Apart from the images, the entire listing below must be restated word for word.
□ □ □ □ □
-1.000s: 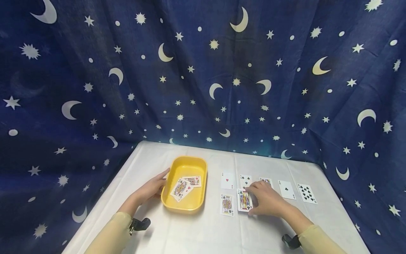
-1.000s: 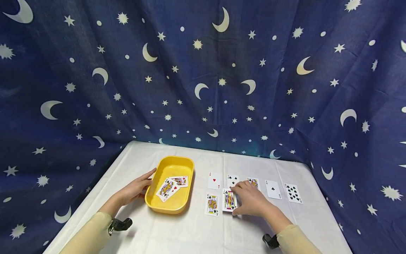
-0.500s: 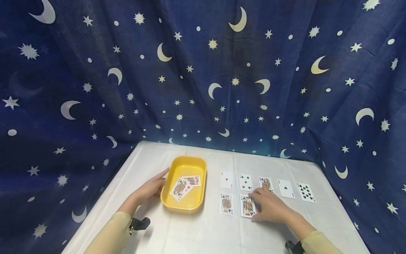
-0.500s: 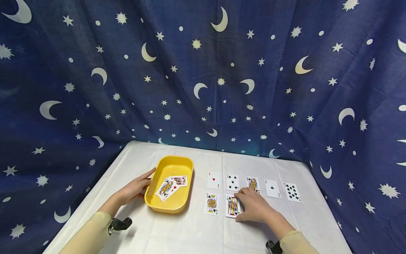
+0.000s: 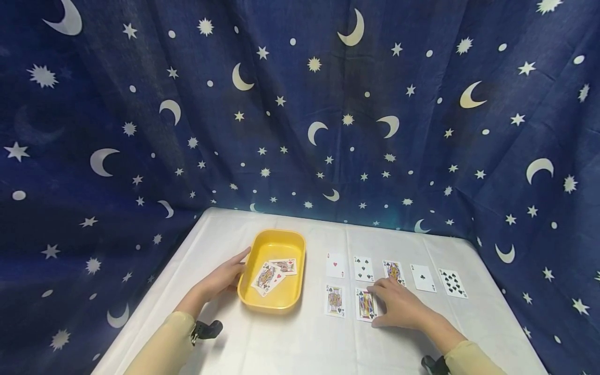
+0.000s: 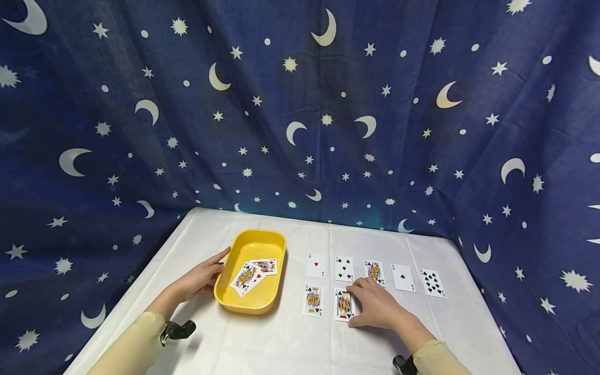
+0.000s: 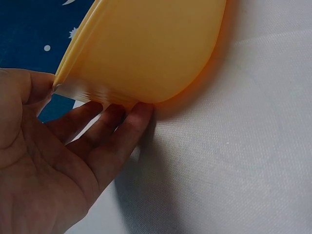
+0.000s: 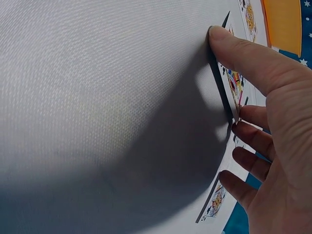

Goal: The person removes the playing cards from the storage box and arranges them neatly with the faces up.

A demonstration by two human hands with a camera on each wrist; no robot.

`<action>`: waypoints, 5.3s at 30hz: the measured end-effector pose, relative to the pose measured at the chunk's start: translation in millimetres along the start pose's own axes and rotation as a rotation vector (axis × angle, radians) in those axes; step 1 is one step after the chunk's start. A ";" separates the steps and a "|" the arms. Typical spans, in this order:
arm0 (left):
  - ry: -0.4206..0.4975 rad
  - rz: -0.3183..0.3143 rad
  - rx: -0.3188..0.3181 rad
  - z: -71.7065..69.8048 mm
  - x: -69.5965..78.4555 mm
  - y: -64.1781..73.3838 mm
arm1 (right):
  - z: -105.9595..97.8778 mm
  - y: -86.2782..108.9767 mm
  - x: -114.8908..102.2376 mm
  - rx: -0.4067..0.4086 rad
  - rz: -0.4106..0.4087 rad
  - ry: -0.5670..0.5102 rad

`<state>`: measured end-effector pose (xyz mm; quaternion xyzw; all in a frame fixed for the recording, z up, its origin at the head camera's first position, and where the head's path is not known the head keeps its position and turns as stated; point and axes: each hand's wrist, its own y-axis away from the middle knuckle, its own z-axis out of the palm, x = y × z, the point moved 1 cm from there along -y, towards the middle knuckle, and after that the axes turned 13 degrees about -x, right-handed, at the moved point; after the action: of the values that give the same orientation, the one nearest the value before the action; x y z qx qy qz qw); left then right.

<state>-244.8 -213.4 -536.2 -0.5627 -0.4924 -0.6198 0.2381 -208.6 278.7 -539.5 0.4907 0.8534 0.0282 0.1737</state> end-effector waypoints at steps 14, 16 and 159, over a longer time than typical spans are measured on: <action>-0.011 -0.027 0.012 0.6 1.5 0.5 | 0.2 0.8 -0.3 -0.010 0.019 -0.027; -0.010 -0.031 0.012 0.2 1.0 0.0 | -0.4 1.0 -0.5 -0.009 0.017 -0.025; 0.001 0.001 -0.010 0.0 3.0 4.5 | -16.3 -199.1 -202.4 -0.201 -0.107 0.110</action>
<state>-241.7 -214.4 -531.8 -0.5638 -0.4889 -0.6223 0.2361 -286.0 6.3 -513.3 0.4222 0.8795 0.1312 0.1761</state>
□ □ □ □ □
**TASK RESULT**
-1.000s: 
-1.000s: 
-0.500s: 
-0.500s: 
+0.000s: 
+0.000s: 
+0.000s: 
+0.000s: 

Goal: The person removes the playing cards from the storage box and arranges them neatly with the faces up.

A demonstration by two human hands with a camera on each wrist; no robot.

`<action>`: waypoints, 5.3s at 30hz: the measured end-effector pose, relative to the pose measured at the chunk's start: translation in millimetres along the start pose's own axes and rotation as a rotation vector (axis × angle, radians) in those axes; step 1 is one step after the chunk's start. A ";" separates the steps and a "|" the arms. Typical spans, in this order:
arm0 (left):
  - ry: -0.4206..0.4975 rad
  - rz: -0.3183..0.3143 rad
  - rx: -0.3188..0.3181 rad
  - z: -71.7065..69.8048 mm
  - x: -69.5965..78.4555 mm
  - y: -64.1781..73.3838 mm
arm1 (right):
  - z: -105.9595..97.8778 mm
  - y: -86.2782..108.9767 mm
  - x: -114.8908..102.2376 mm
  - rx: -0.4067..0.4086 rad
  - rz: -0.4106..0.4087 rad
  - ry: -0.5670..0.5102 rad

`<state>`: measured end-effector pose (xyz mm; quaternion xyzw; all in a frame fixed for the recording, z up, its origin at the head camera's first position, and where the head's path is not known the head keeps its position and turns as stated; point and axes: each hand's wrist, its own y-axis away from the middle knuckle, its own z-axis out of the palm, x = y × z, the point moved 1 cm from there along -y, towards the middle knuckle, and after that the axes turned 13 degrees about -x, right-handed, at the moved point; after the action: of the values that give the same orientation, the one nearest the value before the action; x y z qx qy qz qw); left then right.

<state>-244.8 -213.4 -536.2 -0.5627 -0.4924 -0.6198 0.2381 -208.6 278.7 -539.5 0.4907 0.8534 0.0282 0.1737</state> end-effector waypoints at steps 14, 16 and 159, over a longer time than typical spans are measured on: <action>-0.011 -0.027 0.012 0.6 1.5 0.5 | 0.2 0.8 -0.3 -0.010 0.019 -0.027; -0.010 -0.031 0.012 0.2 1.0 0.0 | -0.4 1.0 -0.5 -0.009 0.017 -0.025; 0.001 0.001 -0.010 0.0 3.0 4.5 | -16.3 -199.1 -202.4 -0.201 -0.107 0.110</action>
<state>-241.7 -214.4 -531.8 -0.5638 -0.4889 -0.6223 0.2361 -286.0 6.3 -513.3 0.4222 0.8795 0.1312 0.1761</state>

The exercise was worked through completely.